A beautiful old lithograph freezes in time the moment before the two sides met. Sunlight slants down through high banks of cumulus clouds. The Pluto rides gracefully on the water, twin masts slightly raked, British ensign flying proudly at the stern rail. The longboats, bristling with oars, cut across scallop-edged waves. The canoes are little more than lines above the water, their passengers stick figures silhouetted by the sun. On the beach, more stick figures watch from beside a mound of jungle.
A moment later, everything exploded. The natives fired first; the Andaman Committee, an instant later. Three Andamanese were shot dead, including one warrior—a “chief,” the committee later decided—who sank down in his canoe “almost with the dignity of Caesar.” The survivors leapt into the sea and made for shore.
All was chaos in the explorers’ longboats as well: men howled in pain, some of them wounded by arrows and others by a volley of bullets that the second boat had accidentally discharged at the first. And somehow, amid this confusion, an Andamanese ended up inside one of the European boats. It is not clear how he got there.
The only contemporary sources are two conflicting accounts by the Andaman Committee chairman; one says that the man was seized as he tried to swim away; the other, that he grabbed a leather strap thrown to him from the longboat. Willingly or not, he fell into enemy hands, and was brought back to the Pluto. Once aboard the steamer, at least, he does not seem to have struggled.
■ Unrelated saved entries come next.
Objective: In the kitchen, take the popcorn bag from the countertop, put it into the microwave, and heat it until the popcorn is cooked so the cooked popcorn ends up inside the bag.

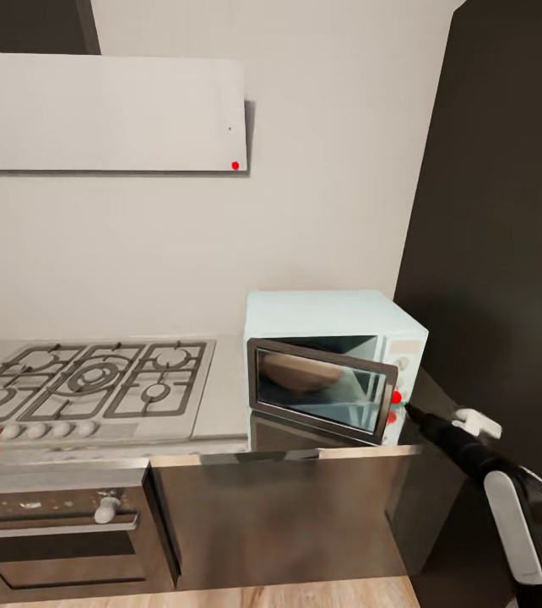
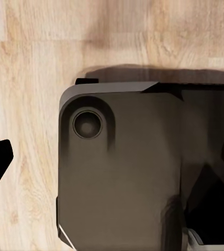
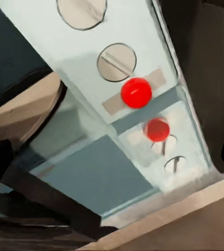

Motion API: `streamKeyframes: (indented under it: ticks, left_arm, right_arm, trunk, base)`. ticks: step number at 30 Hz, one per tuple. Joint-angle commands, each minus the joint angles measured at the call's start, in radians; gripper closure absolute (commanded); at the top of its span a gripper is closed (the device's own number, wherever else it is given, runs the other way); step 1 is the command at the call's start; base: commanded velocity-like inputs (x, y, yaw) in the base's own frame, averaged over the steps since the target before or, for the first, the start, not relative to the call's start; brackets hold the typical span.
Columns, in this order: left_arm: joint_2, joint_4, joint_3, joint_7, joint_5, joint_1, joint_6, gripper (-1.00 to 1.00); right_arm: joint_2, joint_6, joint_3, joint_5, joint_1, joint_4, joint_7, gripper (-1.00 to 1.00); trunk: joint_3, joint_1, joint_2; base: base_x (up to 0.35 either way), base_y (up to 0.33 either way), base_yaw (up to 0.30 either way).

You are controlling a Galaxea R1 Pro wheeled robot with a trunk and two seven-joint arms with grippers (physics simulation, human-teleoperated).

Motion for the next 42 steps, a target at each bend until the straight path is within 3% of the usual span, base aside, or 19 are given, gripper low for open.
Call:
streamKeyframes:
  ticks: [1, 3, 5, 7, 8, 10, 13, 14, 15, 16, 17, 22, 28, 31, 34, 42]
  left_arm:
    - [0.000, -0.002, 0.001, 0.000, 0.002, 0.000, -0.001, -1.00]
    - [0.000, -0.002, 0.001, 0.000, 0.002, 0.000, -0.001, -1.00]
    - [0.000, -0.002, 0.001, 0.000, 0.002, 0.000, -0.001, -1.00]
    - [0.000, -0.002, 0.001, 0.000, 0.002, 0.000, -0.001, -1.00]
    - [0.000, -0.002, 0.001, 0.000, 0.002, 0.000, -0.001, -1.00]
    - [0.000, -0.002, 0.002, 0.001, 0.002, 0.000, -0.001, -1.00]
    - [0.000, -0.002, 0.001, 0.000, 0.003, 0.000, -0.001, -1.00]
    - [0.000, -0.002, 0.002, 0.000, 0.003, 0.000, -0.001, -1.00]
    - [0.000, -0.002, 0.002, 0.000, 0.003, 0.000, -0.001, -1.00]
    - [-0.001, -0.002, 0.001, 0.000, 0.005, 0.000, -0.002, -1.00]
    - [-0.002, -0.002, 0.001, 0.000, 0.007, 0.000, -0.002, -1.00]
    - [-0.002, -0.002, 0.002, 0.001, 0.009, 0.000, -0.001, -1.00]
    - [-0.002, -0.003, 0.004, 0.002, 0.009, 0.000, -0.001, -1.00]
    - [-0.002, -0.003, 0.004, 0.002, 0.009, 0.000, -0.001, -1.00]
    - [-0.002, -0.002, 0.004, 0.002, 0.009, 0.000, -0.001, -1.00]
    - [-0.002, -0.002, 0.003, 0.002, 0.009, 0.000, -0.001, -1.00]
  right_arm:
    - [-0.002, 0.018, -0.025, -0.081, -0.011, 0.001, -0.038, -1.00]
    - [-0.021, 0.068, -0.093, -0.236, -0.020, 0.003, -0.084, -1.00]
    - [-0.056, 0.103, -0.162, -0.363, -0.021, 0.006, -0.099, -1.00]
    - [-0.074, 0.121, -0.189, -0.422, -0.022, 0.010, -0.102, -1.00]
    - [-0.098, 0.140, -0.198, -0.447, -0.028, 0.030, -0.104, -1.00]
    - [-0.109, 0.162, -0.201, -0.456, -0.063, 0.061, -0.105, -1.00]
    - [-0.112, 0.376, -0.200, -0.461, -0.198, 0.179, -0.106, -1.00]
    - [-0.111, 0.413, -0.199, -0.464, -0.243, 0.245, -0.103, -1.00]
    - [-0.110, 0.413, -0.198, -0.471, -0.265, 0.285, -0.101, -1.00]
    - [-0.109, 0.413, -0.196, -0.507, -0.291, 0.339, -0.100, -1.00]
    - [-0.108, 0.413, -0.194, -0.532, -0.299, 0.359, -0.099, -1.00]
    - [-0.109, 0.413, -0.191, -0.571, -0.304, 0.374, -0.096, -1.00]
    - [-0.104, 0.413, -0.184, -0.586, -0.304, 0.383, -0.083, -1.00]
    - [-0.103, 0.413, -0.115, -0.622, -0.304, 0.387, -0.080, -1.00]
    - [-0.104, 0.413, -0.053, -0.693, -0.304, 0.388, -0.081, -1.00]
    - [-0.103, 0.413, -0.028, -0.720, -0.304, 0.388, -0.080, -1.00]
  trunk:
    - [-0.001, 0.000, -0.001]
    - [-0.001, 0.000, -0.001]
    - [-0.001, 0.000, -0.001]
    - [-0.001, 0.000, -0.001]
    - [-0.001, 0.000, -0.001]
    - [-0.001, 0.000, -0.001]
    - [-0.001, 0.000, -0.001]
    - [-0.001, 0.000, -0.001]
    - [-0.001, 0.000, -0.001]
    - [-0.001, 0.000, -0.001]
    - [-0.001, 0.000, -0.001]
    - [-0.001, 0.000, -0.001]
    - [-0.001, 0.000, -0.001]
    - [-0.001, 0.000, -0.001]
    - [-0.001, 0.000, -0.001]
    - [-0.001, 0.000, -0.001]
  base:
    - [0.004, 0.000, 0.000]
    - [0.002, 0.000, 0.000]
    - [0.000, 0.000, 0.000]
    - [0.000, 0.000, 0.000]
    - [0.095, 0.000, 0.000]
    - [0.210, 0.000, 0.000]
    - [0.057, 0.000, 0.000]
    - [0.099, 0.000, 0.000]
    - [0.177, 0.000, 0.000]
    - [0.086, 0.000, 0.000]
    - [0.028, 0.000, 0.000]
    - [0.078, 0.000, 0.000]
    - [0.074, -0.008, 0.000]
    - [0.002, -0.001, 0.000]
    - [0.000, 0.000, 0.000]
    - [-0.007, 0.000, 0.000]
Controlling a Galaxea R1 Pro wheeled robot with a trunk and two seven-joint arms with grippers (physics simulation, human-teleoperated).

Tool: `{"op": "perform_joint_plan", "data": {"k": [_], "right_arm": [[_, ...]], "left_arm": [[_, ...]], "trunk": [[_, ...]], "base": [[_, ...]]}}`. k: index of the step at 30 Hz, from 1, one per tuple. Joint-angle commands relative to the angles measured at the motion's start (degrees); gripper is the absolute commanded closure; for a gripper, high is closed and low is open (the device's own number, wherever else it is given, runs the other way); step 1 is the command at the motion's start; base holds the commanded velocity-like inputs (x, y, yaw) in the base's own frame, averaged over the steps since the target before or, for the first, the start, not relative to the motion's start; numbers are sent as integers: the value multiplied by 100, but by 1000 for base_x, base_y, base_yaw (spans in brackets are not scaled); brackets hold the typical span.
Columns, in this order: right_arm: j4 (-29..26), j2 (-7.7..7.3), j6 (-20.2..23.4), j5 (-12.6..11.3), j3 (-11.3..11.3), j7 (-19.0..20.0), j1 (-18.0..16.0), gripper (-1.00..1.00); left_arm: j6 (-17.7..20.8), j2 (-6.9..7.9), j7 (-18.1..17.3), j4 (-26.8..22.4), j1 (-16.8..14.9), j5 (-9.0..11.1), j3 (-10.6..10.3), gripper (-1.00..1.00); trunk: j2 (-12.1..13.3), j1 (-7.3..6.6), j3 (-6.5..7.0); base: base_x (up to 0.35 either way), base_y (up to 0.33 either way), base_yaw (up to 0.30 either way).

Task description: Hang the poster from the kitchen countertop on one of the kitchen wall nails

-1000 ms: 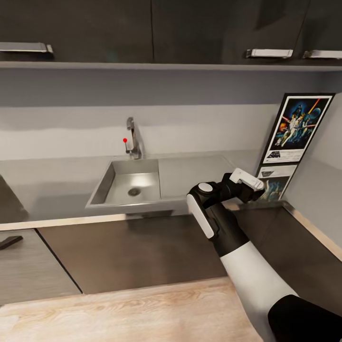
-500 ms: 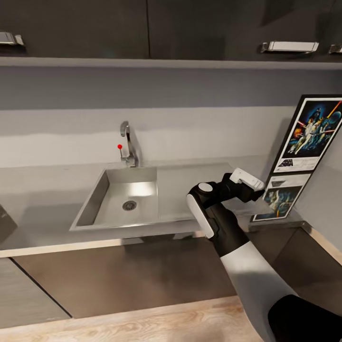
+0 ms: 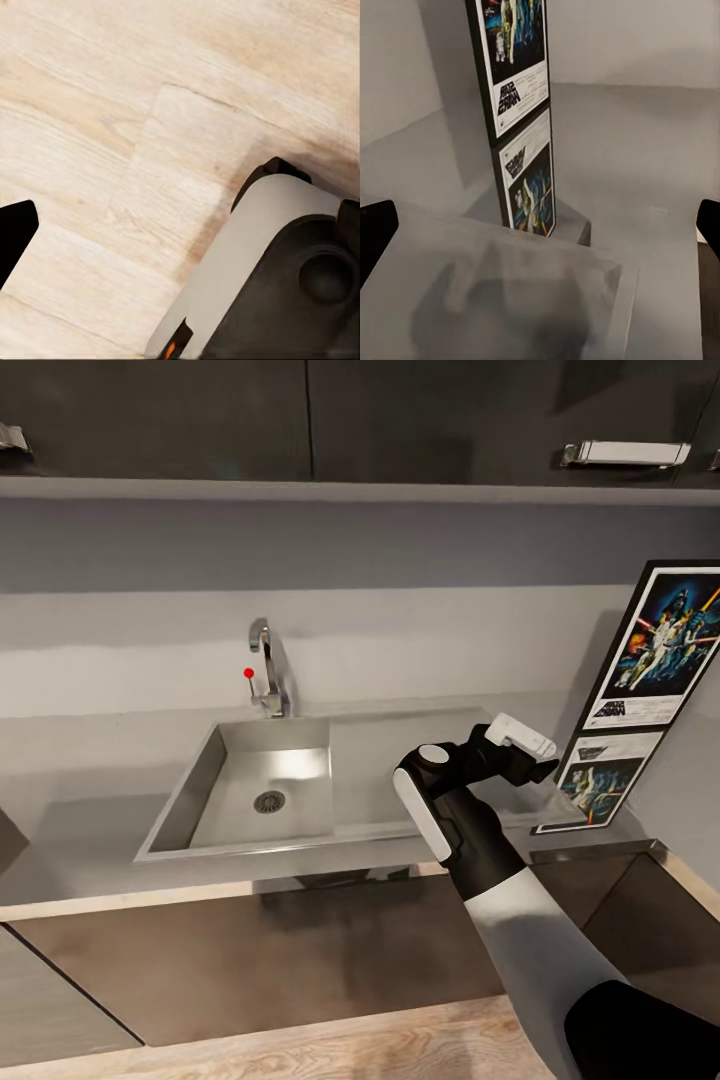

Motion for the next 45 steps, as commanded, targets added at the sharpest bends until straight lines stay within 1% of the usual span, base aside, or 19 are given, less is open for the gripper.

The sailors promptly named the stranger “Jack Andaman,” and dressed him in an old coat and trousers. (The clothes must have belonged to one of the cabin boys, since Jack, though a full-grown adult, was well under five feet.) One of the crewmen gave him a plug of chewing tobacco, which he swallowed; another tried to teach him, unsuccessfully, to smoke a clay pipe. Meanwhile, the members of the Andaman Committee earnestly debated what to do with him.
They finally decided, in “the interests of humanity,” to take him with them. So the Pluto got up steam and headed north again, with Jack gazing wistfully over the rail as the Andaman Islands slipped into the distance. The only thing that cheered him up was Neptune, the ship’s dog, who came trotting over to sniff at him. Remarkably—for dogs were completely unknown to the Andamanese—Jack threw his arms around the animal’s neck and began to caress it, and the two were inseparable companions for the rest of the voyage.